Das Soziale und auch Solidarität sind immer weniger selbstverständlich. Das ist die negative Seite der Individualisierung. Doch die Wiederherstellung von traditioneller sozialer Bindungen ist weder möglich noch wünschenswert.. Die Gleichstellung unterschiedlicher Lebensentwürfe und Lebensweisen muss aktiv durch politische und materielle Absicherung realisiert werden. Die Vielfalt unterschiedlicher Normalitätsräume, die von den Individuen selbst geschaffen werden, muss anerkannt werden, ebenso wie die Freiheit der Individuen abgesichert werden muss, diese Normalitätsräume zu wechseln, zu verlassen und zu verändern.

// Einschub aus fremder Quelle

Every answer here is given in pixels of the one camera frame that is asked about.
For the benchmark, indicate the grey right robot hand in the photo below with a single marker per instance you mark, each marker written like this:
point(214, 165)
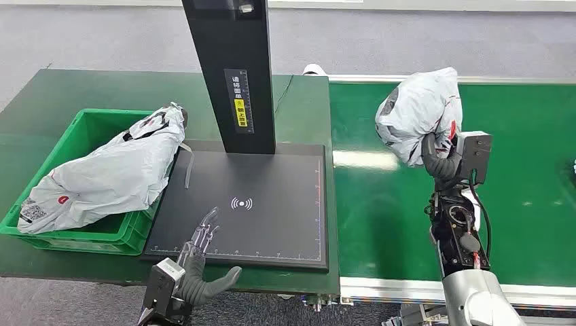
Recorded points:
point(441, 164)

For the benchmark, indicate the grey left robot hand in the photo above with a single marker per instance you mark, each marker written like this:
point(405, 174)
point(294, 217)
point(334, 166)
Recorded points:
point(195, 285)

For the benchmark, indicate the white plastic mailer package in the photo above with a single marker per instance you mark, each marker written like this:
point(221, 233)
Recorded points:
point(418, 112)
point(112, 175)

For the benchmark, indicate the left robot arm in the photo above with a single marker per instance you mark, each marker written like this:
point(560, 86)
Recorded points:
point(177, 316)

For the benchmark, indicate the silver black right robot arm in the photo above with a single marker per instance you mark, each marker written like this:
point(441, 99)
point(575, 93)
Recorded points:
point(459, 234)

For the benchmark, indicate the black weighing device with column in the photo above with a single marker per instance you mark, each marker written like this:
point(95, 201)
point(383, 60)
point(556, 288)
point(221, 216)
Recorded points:
point(270, 216)

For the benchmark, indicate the green plastic basket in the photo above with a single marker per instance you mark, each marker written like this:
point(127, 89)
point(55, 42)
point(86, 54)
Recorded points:
point(85, 130)

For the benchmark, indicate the green conveyor belt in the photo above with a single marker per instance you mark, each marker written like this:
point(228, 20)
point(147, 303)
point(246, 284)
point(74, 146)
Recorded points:
point(396, 225)

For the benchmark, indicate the metal fitting under table edge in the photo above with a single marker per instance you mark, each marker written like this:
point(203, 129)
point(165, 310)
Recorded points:
point(320, 301)

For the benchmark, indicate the white rounded object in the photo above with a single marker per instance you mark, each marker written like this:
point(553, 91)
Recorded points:
point(314, 69)

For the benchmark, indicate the black yellow label sticker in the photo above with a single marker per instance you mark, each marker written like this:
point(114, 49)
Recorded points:
point(240, 101)

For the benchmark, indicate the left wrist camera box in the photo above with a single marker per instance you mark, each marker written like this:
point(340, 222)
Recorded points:
point(162, 283)

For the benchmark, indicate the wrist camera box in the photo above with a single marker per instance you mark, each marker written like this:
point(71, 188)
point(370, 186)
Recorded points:
point(474, 153)
point(162, 283)

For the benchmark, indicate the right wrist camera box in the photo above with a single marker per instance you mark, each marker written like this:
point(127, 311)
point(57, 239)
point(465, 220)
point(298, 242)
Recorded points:
point(474, 153)

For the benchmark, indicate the grey metal frame bracket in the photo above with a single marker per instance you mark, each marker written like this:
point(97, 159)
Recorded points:
point(416, 316)

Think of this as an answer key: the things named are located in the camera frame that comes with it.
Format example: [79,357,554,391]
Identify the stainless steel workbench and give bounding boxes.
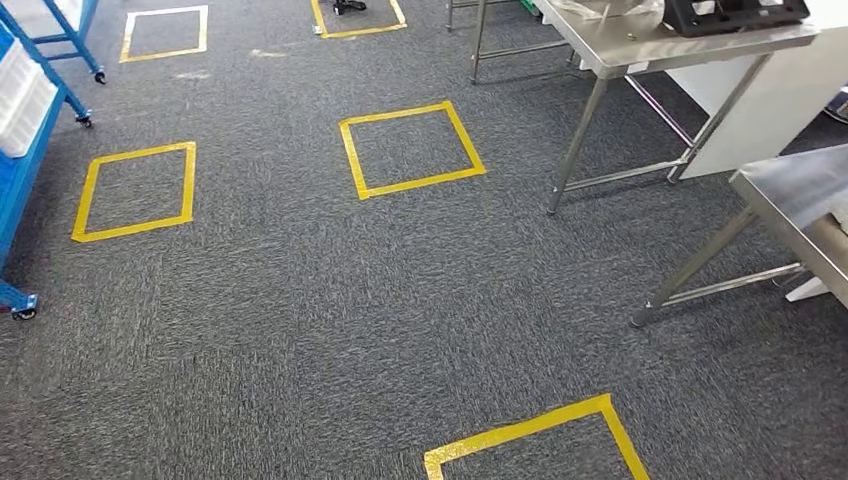
[629,144,848,331]

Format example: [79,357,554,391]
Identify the black plastic plate part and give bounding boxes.
[662,0,811,39]

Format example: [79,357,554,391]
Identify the stainless steel side table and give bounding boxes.
[445,0,823,215]

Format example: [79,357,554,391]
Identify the yellow floor tape square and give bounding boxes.
[71,140,198,243]
[119,5,210,64]

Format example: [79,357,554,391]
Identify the white cabinet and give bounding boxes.
[665,26,848,181]

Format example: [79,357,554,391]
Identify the white plastic crate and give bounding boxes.
[0,39,60,159]

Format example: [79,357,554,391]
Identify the chrome stanchion with round base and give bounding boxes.
[823,86,848,126]

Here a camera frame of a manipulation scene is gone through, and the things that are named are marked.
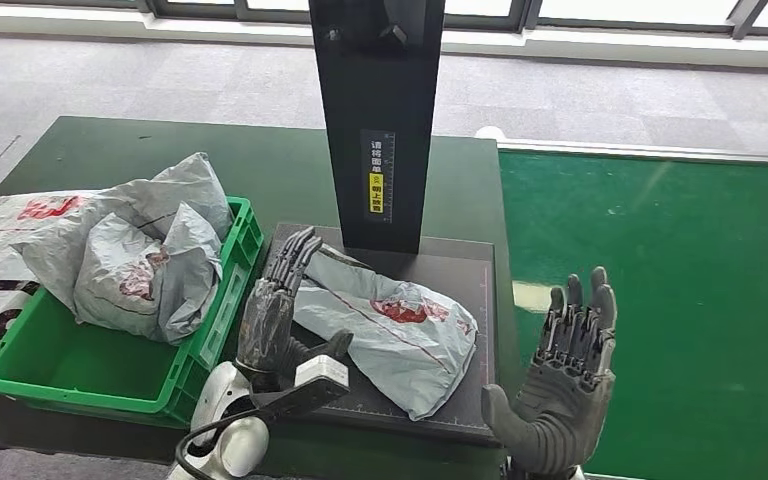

Wir sind überzeugt, dass gerade in der wirtschaftlichen Krise und der gesellschaftlichen Rezession grundlegende Gesellschaftsalternativen in die Diskussion eingebracht werden müssen. Wir sind darin einig, dass eine sanktionsfreie Existenzsicherung für alle Bürgerinnen und Bürger geschaffen werden muss. Darüber hinaus vertreten viele von uns die Idee eines bedingungslosen Grundeinkommens als Chance, den Wandel der Arbeitswelt für ein neues Verständnis der Existenzsicherung zu nutzen.
Die Emanzipatorische Linke macht Druck:
1. Für eine emanzipatorische Ausrichtung der Sozialpolitik der LINKEN, für soziale Standards auf europäischer und globaler Ebene und für globale soziale Rechte, für einen demokratischen Sozialstaat, der diesen Namen verdient und individuelle Rechtsansprüche auf sanktionsfreie Existenzsicherung vorsieht!
2. Für eine integrierte ökologische Ausrichtung der LINKEN, welche gleichzeitig mehr soziale Gleichheit und individuelle Freiheitsräume schafft(, beispielsweise für einen kostenfreien öffentlichen Personennahverkehr)!
3. Für ein konsequent feministisches Profil der LINKEN. Für eine Kritik der Geschlechterverhältnisse, die über „Gleichen Lohn für gleiche Arbeit“ hinausgeht. Für eine feministische politische Praxis, welche die innerparteiliche Männerdominanz zurückdrängt!
4. Für den konsequenten Schutz und Ausbau von Grund- und Freiheitsrechten, gegen Internetzensur und für eine umfassende Demokratisierung.
5. Für eine emanzipatorische Bündnispolitik im internationalen Maßstab, die sich mit solchen Bewegungen und Organisationen solidarisiert, welche sich für Emanzipation einsetzen!
6. Für ein solidarisches Bündnis aus ArbeiterInnenbewegung und neuen sozialen Bewegungen. Themen und Sichtweisen der neuen sozialen Bewegungen müssen in der Politik der LINKEN einen größeren Raum einnehmen. Nur so können wir eine moderne Linke auf den Weg bringen!
7. Die emanzipatorische Linke setzt sich für eine politische Kultur der Offenheit und der argumentativen Auseinandersetzung ein! Weg mit den Scheuklappen.
8. Die Emanzipatorische Linke versteht sich auch als Schnittstelle zu außerparteilichen linken AkteurInnen. Dabei setzt sie auf Selbstorganisation der Betroffenen und auf die Stärkung deren Handlungsfähigkeit. Weg mit paternalistischer StellvertretInnenpolitik!